И достала из глубин памяти:
– Первый глюкофон, он же ханг, придумали в 2000 году, в Швеции, наркоманы и бездельники.
В одном была бабушка права: ханг напоминал барабан.
Его нашёл Мишка под ворохом книг и одежды на старом продавленном диване. В бывшей Мишкиной-папиной-маминой квартире.
Мишка рыскал в поисках компьютера. Углядел металлический матовый отблеск. Тут же на свет был вытащен… что это? Летающая тарелка? Для инопланетян размером с мышь?
«Тарелка» напоминала стальные полушария, соединенные между собой. Сверху шишечка, по бокам – выемки. В ответ на прикосновение Мишкиных ладоней удивительная вещь отозвалась низким приятным космическим звуком.
– Ба, а это он? Ну, ха… ханг. – Мишка заворожено погладил ровный не мятый бок «летающей тарелки».
– Дрянь, – оглянулась бабка. Она по-хозяйски распахивала дверцы шкафа-стенки. – Это Ханг. С помойки, небось, притащил.
Необычный музыкальный инструмент. Но, увы, безнадёжно испорченный.
Глубокая вмятина вмяла один бок, будто кто-то грузный зло и остервенело бил по инструменту ногами.
– Ты знаешь, где сейчас папа? – беззвучно спросил Мишка у мятого инструмента. – Пой ему там, как можешь.
– Бу-у-ум, – гулко и одновременно звонко отозвался ханг. Так, наверно, звучит космос в своих космических далях.
– Странно, но прикольно, – определился Мишка и прикрыл инструмент тряпками, придавил стопкой книг. Глупость, конечно, но вдруг внутри всё-таки пришельцы?
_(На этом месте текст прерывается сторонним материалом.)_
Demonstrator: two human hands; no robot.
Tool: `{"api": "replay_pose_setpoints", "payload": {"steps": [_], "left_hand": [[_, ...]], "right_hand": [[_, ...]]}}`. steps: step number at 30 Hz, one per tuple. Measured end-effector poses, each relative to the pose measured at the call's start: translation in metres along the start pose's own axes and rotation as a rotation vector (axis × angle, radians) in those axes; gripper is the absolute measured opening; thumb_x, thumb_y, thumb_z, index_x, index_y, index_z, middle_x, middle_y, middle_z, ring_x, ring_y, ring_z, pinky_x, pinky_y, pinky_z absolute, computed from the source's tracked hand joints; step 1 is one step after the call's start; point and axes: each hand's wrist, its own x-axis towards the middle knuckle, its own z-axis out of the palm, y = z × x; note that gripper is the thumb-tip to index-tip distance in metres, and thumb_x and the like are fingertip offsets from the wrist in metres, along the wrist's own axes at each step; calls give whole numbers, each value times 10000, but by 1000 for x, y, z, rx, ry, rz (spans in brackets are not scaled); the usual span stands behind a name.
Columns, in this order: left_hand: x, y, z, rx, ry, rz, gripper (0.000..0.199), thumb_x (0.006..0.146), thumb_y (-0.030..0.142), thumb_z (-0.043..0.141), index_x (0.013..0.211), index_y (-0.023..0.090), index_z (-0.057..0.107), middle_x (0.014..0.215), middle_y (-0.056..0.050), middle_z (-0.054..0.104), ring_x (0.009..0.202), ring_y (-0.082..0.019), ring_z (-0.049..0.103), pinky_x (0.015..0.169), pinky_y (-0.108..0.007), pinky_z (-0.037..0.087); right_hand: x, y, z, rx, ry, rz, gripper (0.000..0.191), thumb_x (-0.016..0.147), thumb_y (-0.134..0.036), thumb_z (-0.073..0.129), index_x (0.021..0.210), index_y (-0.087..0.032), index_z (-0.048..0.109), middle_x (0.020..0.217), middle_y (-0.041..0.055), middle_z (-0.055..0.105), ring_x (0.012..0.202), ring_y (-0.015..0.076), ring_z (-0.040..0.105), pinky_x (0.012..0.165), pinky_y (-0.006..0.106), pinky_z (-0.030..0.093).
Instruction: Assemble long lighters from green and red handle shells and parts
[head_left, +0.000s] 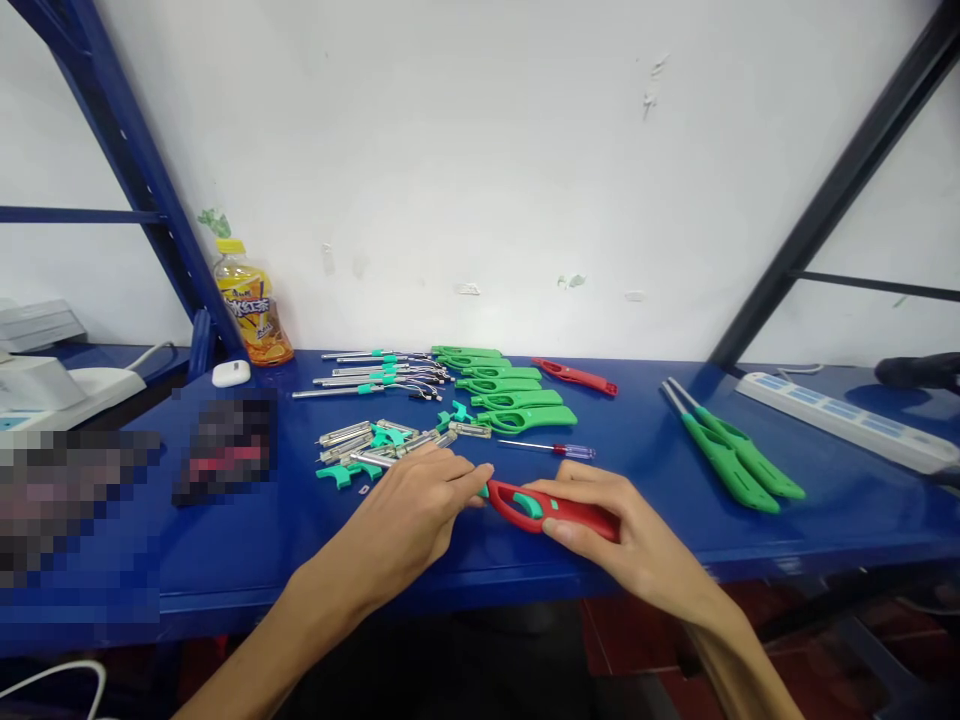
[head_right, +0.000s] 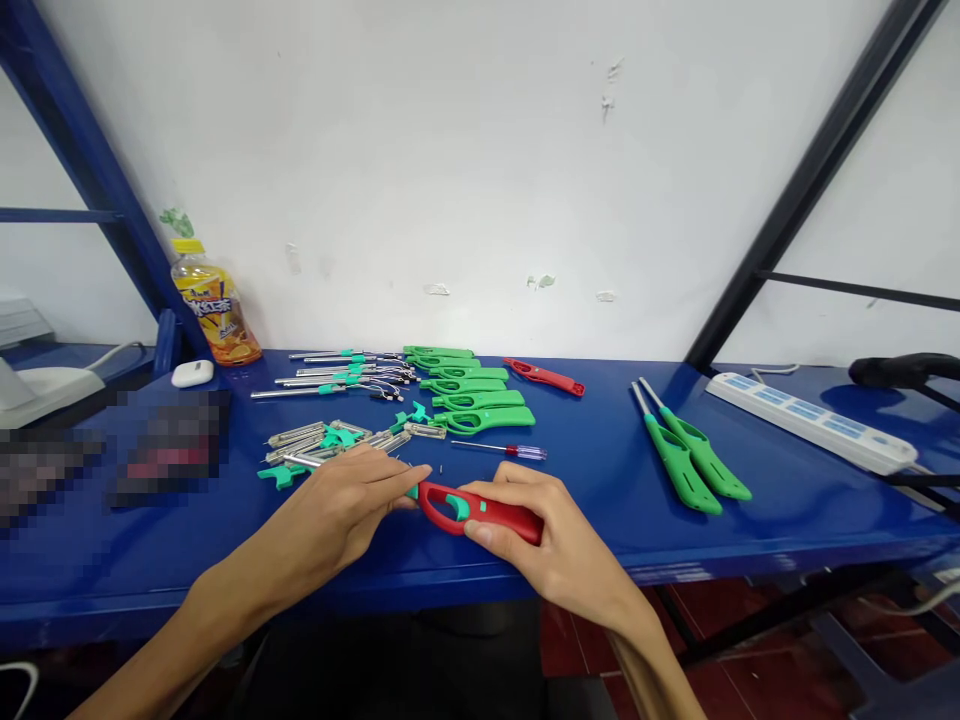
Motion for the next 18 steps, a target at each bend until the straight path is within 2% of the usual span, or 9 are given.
{"api": "replay_pose_setpoints", "payload": {"steps": [4, 9, 12, 15, 18], "left_hand": [[3, 8, 1, 11, 63, 17, 338, 1043, -8, 425, 1211, 88, 703, 937, -86, 783, 791, -236, 685, 728, -382, 534], [6, 20, -2, 114, 52, 42, 409, 1063, 5, 321, 1207, 98, 691, 898, -91, 767, 730, -220, 640, 709, -362, 525], [6, 20, 0, 110, 52, 18, 406, 1056, 7, 335, 1169, 123, 708, 886, -91, 762, 737, -224, 647, 711, -355, 519], [5, 17, 1, 85, 52, 19, 357, 1061, 21, 382, 1158, 105, 716, 885, -96, 757, 758, -233, 666, 719, -360, 529], [4, 14, -1, 108, 52, 54, 321, 1077, 49, 427, 1243, 73, 701, 891, -93, 758, 764, -241, 667, 723, -375, 533]], "right_hand": [[-2, 5, -3, 24, 3, -2, 375, 1071, -545, 660, 1284, -281, 820, 897, 17, 647, 847, 200, 593, 762, 307, 422], [-5, 5, -7, 50, -15, 16, 390, 1058, -572, 657, 1241, -278, 837, 888, 27, 635, 832, 210, 590, 750, 318, 433], [-4, 5, -7, 53, -51, 35, 413, 1067, -584, 631, 1202, -258, 845, 877, 31, 651, 815, 210, 599, 753, 327, 452], [-5, 6, -5, 42, 21, 68, 454, 1034, -633, 653, 1203, -260, 848, 1004, 66, 738, 969, 269, 674, 844, 361, 515], [-6, 8, -3, 32, 83, 79, 494, 985, -701, 678, 1203, -293, 852, 1161, 89, 776, 1120, 333, 696, 906, 405, 560]]}}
Свою бывшую комнату Мишка не узнал.
– Как в лавке старьевщика, – вспомнил Мишка фразу из книги про попаданца в средневековую сказку. – Дудочки, барабаны какие-то… тарелки. Поломанные стулья. Коробки, чемоданы… Незнакомый протёртый диван.
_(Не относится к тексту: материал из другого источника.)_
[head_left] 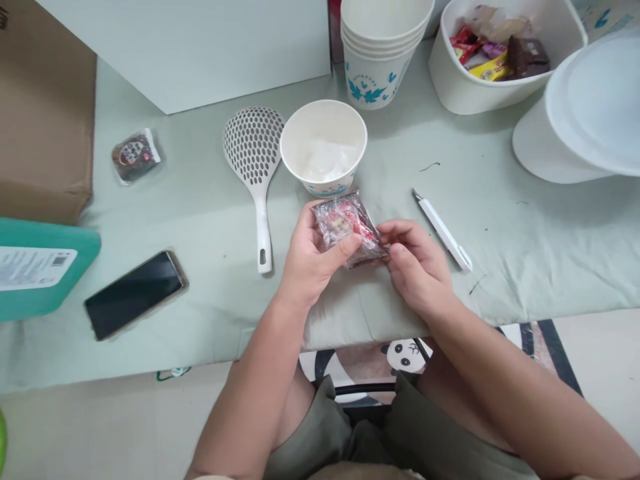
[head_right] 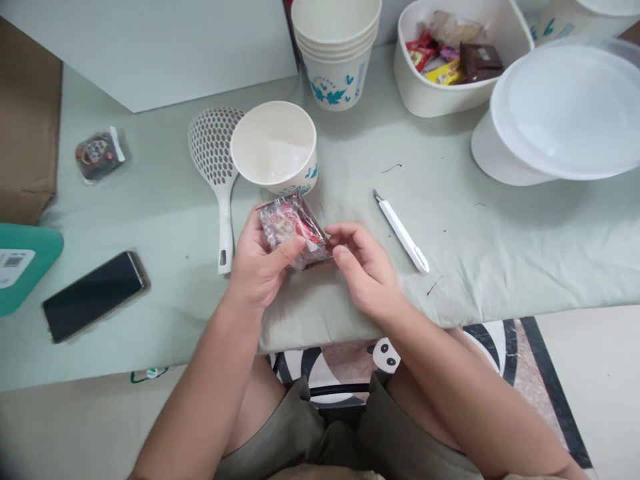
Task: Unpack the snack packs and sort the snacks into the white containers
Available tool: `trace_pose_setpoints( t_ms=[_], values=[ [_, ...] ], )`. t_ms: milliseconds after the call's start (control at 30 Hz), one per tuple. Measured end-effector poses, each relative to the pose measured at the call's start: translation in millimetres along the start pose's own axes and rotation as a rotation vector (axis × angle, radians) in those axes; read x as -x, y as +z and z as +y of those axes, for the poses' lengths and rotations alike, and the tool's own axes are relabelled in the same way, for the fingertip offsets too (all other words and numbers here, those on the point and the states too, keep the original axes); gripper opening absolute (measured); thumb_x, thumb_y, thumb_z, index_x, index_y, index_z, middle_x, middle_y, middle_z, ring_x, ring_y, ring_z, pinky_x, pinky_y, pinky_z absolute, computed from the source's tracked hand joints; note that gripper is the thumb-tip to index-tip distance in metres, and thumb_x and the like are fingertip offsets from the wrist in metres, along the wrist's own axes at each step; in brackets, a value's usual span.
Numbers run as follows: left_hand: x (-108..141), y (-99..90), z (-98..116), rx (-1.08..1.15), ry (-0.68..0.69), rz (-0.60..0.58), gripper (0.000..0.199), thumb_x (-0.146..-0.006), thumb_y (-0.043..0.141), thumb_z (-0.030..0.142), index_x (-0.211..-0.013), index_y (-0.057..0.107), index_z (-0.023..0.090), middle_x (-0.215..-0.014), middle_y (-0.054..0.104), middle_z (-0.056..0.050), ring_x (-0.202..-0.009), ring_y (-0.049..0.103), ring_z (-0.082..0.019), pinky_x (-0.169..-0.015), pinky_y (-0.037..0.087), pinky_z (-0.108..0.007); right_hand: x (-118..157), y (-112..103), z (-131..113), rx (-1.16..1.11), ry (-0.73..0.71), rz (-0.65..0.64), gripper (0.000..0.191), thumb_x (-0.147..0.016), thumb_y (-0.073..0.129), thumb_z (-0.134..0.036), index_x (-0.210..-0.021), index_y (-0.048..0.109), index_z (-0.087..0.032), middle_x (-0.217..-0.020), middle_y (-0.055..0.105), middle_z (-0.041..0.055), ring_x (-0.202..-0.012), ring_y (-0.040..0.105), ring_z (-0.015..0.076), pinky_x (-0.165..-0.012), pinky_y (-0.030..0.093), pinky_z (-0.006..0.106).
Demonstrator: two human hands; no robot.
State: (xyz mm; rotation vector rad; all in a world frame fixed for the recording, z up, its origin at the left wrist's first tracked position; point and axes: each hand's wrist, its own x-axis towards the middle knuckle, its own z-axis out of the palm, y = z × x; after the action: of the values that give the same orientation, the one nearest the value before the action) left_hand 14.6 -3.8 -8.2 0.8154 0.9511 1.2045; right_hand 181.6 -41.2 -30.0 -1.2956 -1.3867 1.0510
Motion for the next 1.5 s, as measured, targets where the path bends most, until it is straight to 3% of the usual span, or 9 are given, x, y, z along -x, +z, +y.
trace_pose_setpoints(
  t_ms=[133, 233, 367, 767, 967, 1067, 1200, 1333, 1500],
  values=[
    [-0.4, -5.4, 3.0, 0.073, -0.035, 0.040, 0.053, -0.071, 0.095, 0.035, -0.110, 0.062, 0.025, -0.106, 0.074, -0.004, -0.095, 0.073, -0.018, -0.087, 0.060, -0.030, 0.2, -28.3, -8.1, 0.352, -0.228, 0.266, 0.009, -0.094, 0.058, -0.027, -0.100, 0.065, -0.026, -0.086, 0.067, 0.0032, -0.080, 0.066, 0.0202, -0.076, 0.055, 0.038],
    [-0.7, -6.6, 6.4, 0.113, -0.058, 0.041, 0.053, -0.071, 0.095, 0.034, -0.110, 0.060, 0.026, -0.108, 0.074, -0.004, -0.098, 0.073, -0.018, -0.087, 0.060, -0.031, -6.6, -54.9, -3.6, 0.697, -0.158, 0.401, 0.011, -0.085, 0.062, -0.027, -0.095, 0.067, -0.024, -0.090, 0.069, 0.0062, -0.086, 0.067, 0.0247, -0.078, 0.055, 0.043],
    [-0.4, -5.6, 10.5, 0.150, -0.071, 0.031, 0.061, -0.069, 0.096, 0.032, -0.119, 0.062, 0.029, -0.109, 0.073, -0.004, -0.102, 0.074, -0.021, -0.087, 0.060, -0.033, -13.0, -70.6, 5.1, 0.892, -0.006, 0.337, 0.020, -0.081, 0.066, -0.035, -0.098, 0.070, -0.025, -0.096, 0.073, 0.0090, -0.088, 0.069, 0.0289, -0.083, 0.056, 0.049],
    [0.8, -12.9, 8.8, 0.104, -0.101, -0.054, 0.051, -0.082, 0.087, 0.036, -0.126, 0.061, 0.032, -0.100, 0.076, -0.003, -0.088, 0.076, -0.018, -0.079, 0.061, -0.030, 0.2, -74.2, -3.8, 1.095, -0.022, 0.118, 0.026, -0.079, 0.060, -0.031, -0.102, 0.070, -0.024, -0.101, 0.071, 0.0159, -0.096, 0.065, 0.0370, -0.088, 0.052, 0.055],
    [-0.5, -12.9, 5.7, 0.023, -0.071, -0.100, 0.048, -0.083, 0.086, 0.044, -0.123, 0.064, 0.029, -0.098, 0.078, -0.004, -0.088, 0.077, -0.020, -0.081, 0.063, -0.033, 3.6, -64.2, -7.1, 0.921, 0.113, 0.177, 0.016, -0.088, 0.059, -0.039, -0.098, 0.064, -0.027, -0.093, 0.073, 0.0105, -0.084, 0.069, 0.0314, -0.074, 0.051, 0.047],
    [-0.7, -12.3, 3.3, -0.035, -0.088, -0.148, 0.042, -0.082, 0.085, 0.049, -0.110, 0.070, 0.021, -0.107, 0.079, -0.008, -0.096, 0.077, -0.022, -0.086, 0.062, -0.031, 11.4, -48.1, -20.1, 0.413, 0.176, 0.243, 0.022, -0.095, 0.058, -0.049, -0.105, 0.054, -0.029, -0.072, 0.068, 0.0011, -0.054, 0.061, 0.0212, -0.053, 0.047, 0.036],
    [0.8, -8.5, 0.1, -0.170, -0.123, -0.292, 0.042, -0.087, 0.080, 0.050, -0.110, 0.070, 0.017, -0.111, 0.079, -0.010, -0.101, 0.076, -0.021, -0.087, 0.061, -0.029, 26.5, -22.6, -34.5, -0.206, 0.315, -0.044, 0.036, -0.098, 0.055, -0.062, -0.105, 0.050, -0.028, -0.058, 0.061, -0.0051, -0.037, 0.049, 0.0137, -0.034, 0.034, 0.026],
    [3.2, -3.7, -1.9, -0.301, -0.122, -0.397, 0.042, -0.091, 0.075, 0.050, -0.112, 0.068, 0.015, -0.110, 0.078, -0.010, -0.099, 0.074, -0.019, -0.086, 0.060, -0.027, 34.5, -10.7, -35.8, -0.320, 0.344, -0.204, 0.023, -0.099, 0.057, -0.046, -0.105, 0.057, -0.024, -0.061, 0.063, -0.0037, -0.044, 0.054, 0.0116, -0.041, 0.040, 0.025],
    [4.9, -2.1, -3.2, -0.317, -0.100, -0.437, 0.037, -0.096, 0.069, 0.046, -0.116, 0.065, 0.015, -0.114, 0.078, -0.011, -0.103, 0.074, -0.019, -0.089, 0.059, -0.028, 31.7, -14.1, -30.3, -0.352, 0.348, -0.138, 0.018, -0.100, 0.058, -0.037, -0.111, 0.060, -0.023, -0.066, 0.066, -0.0034, -0.048, 0.057, 0.0106, -0.044, 0.042, 0.023]
  ],
)
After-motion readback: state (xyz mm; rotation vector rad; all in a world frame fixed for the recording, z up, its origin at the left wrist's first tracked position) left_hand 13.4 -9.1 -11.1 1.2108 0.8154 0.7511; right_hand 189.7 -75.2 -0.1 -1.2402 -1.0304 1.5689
Но вот странно… Было уютно и красиво. Пахло пылью и мягкостью. Как в музее.
Стены до потолка облеплены разномастными картинами в самодельных рамах, фотографиями незнакомых людей, полками с разномастными статуэтками. Это Мишка помнил из детства: у папы в знакомых много художников, скульпторов всяких было – его институт с художественным училищем находился на соседних улицах – вот и заполонили квартиру изделия толковых и не очень деятелей рукотворного искусства. Статуэтки, картины, вазочки, причудливые глиняные вазы без отверстия для цветов, длинношеи негритята и деревья-закорючки.